During moments of stress, anxiety and even panic attacks, the common advice tends to be to "take deep breaths. "But that advice is now being seen as outdated, and in some cases might make stress and anxiety worse.
About a year ago, I learnt of a breathing technique that really does nix moments of stress, not just in the short-term but also long-term, and relatively quickly too. It worked for me (I'll show you a fascinating little self-experiment in a mo), and it has also worked for my clients, so much so that this is the only breathing exercise I teach, and I teach it to all my clients for general wellbeing regardless of whether they're suffering from anxiety or not.
Coherent or resonant breathing is a technique that helps bring both emotional and physiological systems in the body into balance in order to boost overall health and wellbeing. The idea is to make breathing slower and more rhythmic by making sure every exhalation is the same length as every inhalation.
I've read a couple of different accounts of how and why this works. The creator of the trademarked Coherent Breathing method, Stephen Elliott proposes the theory that moving the diaphragm in a rhythmic manner stimulates the phrenic nerve thereby promoting optimal circulation, better brain function and "nourishing every cell in the body in a positive feedback loop".
Other research shows that coherent or resonant breathing helps bring Heart Rate Variability (HRV) into a smoother, more even pattern which promotes the better functioning of every organ in the body, most importantly the brain.
HRV, by the way, is the measurement of the gaps between heart beats - and is now recognised as a far better way of measuring overall health and fitness, compared to just measuring heart rate. If you're intrigued by HRV there is excellent information over on the HeartMath website.
First, a bit of science
Our Autonomic Nervous System is the part of our nervous system that governs automatic bodily functions like breathing, digestion and our heart beat, The ANS is in turn divided into two parts: the sympathetic nervous system and the parasympathetic nervous system. Both regulate the same bodily functions but have opposite jobs. The sympathetic nervous system prepares the body for intense physical activity (fight or flight); while the parasympathetic nervous system prepares the body for relaxation and rest.
While we are awake, our optimal state is when both the sympathetic and parasympathetic nervous systems are in balance. When brain function, heart rate and breathing are all in balance, we cope with stress better, we are more sociable and positive, and tend to be more resilient.
When we are stressed, however, our bodies stay in high alert, with our sympathetic nervous systems constantly firing. Although still evolving, research into HRV and coherence is showing a link between lower coherence and disease and aging.

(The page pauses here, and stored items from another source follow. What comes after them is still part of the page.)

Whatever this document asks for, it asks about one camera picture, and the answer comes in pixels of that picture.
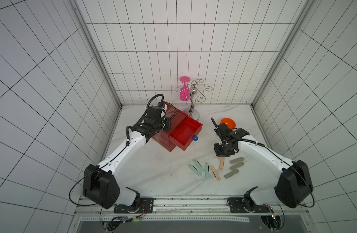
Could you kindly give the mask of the red plastic drawer cabinet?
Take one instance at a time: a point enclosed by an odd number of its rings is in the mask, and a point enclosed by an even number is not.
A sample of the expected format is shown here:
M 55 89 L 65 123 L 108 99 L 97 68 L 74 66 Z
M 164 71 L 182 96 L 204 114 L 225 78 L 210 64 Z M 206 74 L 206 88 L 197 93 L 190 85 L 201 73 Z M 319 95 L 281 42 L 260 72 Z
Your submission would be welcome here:
M 165 117 L 163 123 L 165 123 L 165 127 L 157 133 L 153 139 L 171 152 L 175 147 L 182 148 L 182 145 L 178 141 L 178 137 L 174 136 L 174 134 L 178 132 L 179 125 L 188 115 L 168 102 L 164 102 L 164 104 Z

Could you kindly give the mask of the red top drawer blue knob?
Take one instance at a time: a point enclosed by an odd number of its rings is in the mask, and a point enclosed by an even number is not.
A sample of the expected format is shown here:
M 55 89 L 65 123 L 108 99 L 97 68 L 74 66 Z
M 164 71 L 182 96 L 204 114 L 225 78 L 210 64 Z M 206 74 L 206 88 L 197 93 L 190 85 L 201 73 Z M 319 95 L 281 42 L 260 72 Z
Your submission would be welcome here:
M 203 124 L 186 116 L 170 133 L 169 141 L 185 151 L 202 130 Z

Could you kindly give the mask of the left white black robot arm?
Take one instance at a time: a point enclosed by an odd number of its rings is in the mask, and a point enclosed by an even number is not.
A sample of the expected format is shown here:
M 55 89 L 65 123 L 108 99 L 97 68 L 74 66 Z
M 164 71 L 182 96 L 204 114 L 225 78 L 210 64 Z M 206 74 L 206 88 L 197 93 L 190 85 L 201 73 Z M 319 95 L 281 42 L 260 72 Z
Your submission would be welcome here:
M 124 205 L 133 211 L 140 206 L 141 194 L 131 188 L 122 188 L 116 178 L 122 167 L 152 137 L 161 131 L 170 131 L 172 119 L 166 116 L 167 102 L 149 106 L 143 116 L 133 125 L 126 127 L 126 139 L 117 149 L 98 165 L 89 165 L 84 171 L 83 195 L 105 209 Z

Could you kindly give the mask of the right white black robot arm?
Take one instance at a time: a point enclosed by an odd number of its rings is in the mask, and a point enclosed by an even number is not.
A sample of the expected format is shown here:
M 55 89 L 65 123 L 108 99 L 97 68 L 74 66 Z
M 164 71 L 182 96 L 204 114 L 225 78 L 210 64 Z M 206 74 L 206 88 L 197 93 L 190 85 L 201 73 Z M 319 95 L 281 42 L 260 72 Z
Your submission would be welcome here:
M 217 157 L 230 157 L 238 152 L 252 156 L 276 178 L 277 182 L 264 187 L 255 186 L 248 190 L 241 201 L 246 212 L 253 213 L 258 206 L 282 203 L 296 208 L 313 194 L 309 169 L 301 160 L 292 161 L 258 142 L 242 128 L 231 129 L 225 123 L 215 124 L 214 131 L 220 143 L 214 145 Z

Coherent or resonant breathing works by hacking the ANS to bring both sympathetic and parasympathetic systems back into balance almost instantly.
You can find a number of apps that help you track your own personal coherence index and HRV. I use WellTory. The results below show my body before and after 5 minutes of Coherent Breathing.
A measure of wellbeing before coherent breathing (using WellTory app)
The coherence index is very low.
and after coherent breathing. The coherence index has more than doubled.
How to Practise Coherent Breathing
Relax and find a quiet spot where you won't be disturbed. Breathe in for 6 seconds. Then breathe out for 6 seconds. If 6 seconds feels too long, start with 4 seconds and build up to 6 seconds. Make sure both your inhalation and exhalation are the same length.
Start with a minute or two then build up gradually to however long feels comfortable. Some recommend a daily practise of 20 minutes, but I tend to follow the principle of "little and often" as a guide,
You can find a number of apps that help guide you through a timed breathing technique. Calm's Breathe setting allows you to set the timings for your breath and plays a different note for inhales and exhales (so you can practise with your eyes closed.).
The Breathing App by Deepak Chopra and Eddie Stern (with music by Moby) allows you to choose from a pre-selected format of breathing patterns with five different screens.